LibJS: Correctly handle Unicode characters in JS source text

Also recognize additional white space characters.
author: davidot <david.tuin@gmail.com> 2021-08-14 17:07:47 +0200
committer: Linus Groh <mail@linusgroh.de> 2021-08-16 23:20:04 +0100
commit: 47bc72bcf6f2fae3dc0938b96d8c7890b1005ead (patch)
tree: 61e9fe09d1cb3a012616e7744e15c6d7491c4ee6
parent: 4d6502de423bdf7a278d67fa2ebb515fd834ce41 (diff)

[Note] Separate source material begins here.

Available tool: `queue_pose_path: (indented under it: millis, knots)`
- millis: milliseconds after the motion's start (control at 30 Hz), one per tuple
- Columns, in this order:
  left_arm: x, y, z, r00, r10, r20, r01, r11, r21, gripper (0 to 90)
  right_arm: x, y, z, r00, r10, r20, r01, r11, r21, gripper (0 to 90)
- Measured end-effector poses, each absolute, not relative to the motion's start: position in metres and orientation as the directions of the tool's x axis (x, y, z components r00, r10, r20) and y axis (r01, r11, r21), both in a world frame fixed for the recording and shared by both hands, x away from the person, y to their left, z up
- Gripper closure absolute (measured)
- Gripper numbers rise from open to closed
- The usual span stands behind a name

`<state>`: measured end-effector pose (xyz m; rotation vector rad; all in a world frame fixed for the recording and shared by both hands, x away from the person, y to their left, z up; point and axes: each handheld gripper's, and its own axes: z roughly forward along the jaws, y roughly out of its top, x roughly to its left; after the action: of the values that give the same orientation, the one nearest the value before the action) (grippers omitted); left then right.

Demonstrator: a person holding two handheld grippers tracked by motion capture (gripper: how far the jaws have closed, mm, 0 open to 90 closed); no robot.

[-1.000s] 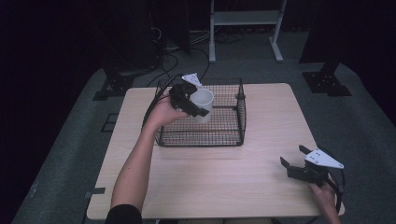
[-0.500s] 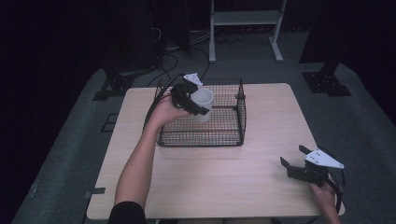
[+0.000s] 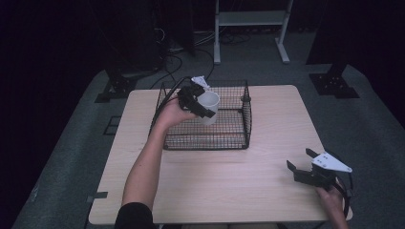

download: serenity-47bc72bcf6f2fae3dc0938b96d8c7890b1005ead.zip
6 files changed, 100 insertions, 16 deletions
diff --git a/Userland/Libraries/LibJS/Lexer.cpp b/Userland/Libraries/LibJS/Lexer.cpp
index 9ae60a7e77..e50e0a3956 100644
--- a/Userland/Libraries/LibJS/Lexer.cpp
+++ b/Userland/Libraries/LibJS/Lexer.cpp
@@ -9,6 +9,8 @@
 #include <AK/CharacterTypes.h>
 #include <AK/Debug.h>
 #include <AK/HashMap.h>
+#include <AK/Utf8View.h>
+#include <LibUnicode/CharacterTypes.h>
 #include <stdio.h>
 
 namespace JS {
@@ -186,6 +188,26 @@ void Lexer::consume()
         } else {
             dbgln_if(LEXER_DEBUG, "Previous was CR, this is LF - not incrementing line number again.");
         }
+    } else if (is_unicode_character()) {
+        size_t char_size = 1;
+        if ((m_current_char & 64) == 0) {
+            // invalid char
+        } else if ((m_current_char & 32) == 0) {
+            char_size = 2;
+        } else if ((m_current_char & 16) == 0) {
+            char_size = 3;
+        } else if ((m_current_char & 8) == 0) {
+            char_size = 4;
+        }
+
+        VERIFY(char_size > 1);
+        --char_size;
+
+        m_position += char_size;
+        if (did_reach_eof())
+            return;
+
+        m_line_column++;
     } else {
         m_line_column++;
     }
@@ -310,21 +332,67 @@ bool Lexer::is_line_terminator() const
 {
     if (m_current_char == '\n' || m_current_char == '\r')
         return true;
-    if (m_position > 0 && m_position + 1 < m_source.length()) {
-        auto three_chars_view = m_source.substring_view(m_position - 1, 3);
-        return (three_chars_view == LINE_SEPARATOR) || (three_chars_view == PARAGRAPH_SEPARATOR);
-    }
+    if (!is_unicode_character())
+        return false;
+
+    auto code_point = current_code_point();
+    return code_point == LINE_SEPARATOR || code_point == PARAGRAPH_SEPARATOR;
+}
+
+bool Lexer::is_unicode_character() const
+{
+    return (m_current_char & 128) != 0;
+}
+
+u32 Lexer::current_code_point() const
+{
+    static constexpr const u32 REPLACEMENT_CHARACTER = 0xFFFD;
+    if (m_position == 0)
+        return REPLACEMENT_CHARACTER;
+    Utf8View utf_8_view { m_source.substring_view(m_position - 1) };
+    return *utf_8_view.begin();
+}
+
+bool Lexer::is_whitespace() const
+{
+    if (is_ascii_space(m_current_char))
+        return true;
+    if (!is_unicode_character())
+        return false;
+    auto code_point = current_code_point();
+    if (code_point == NO_BREAK_SPACE)
+        return true;
+
+    static auto space_separator_category = Unicode::general_category_from_string("Space_Separator"sv);
+    if (space_separator_category.has_value())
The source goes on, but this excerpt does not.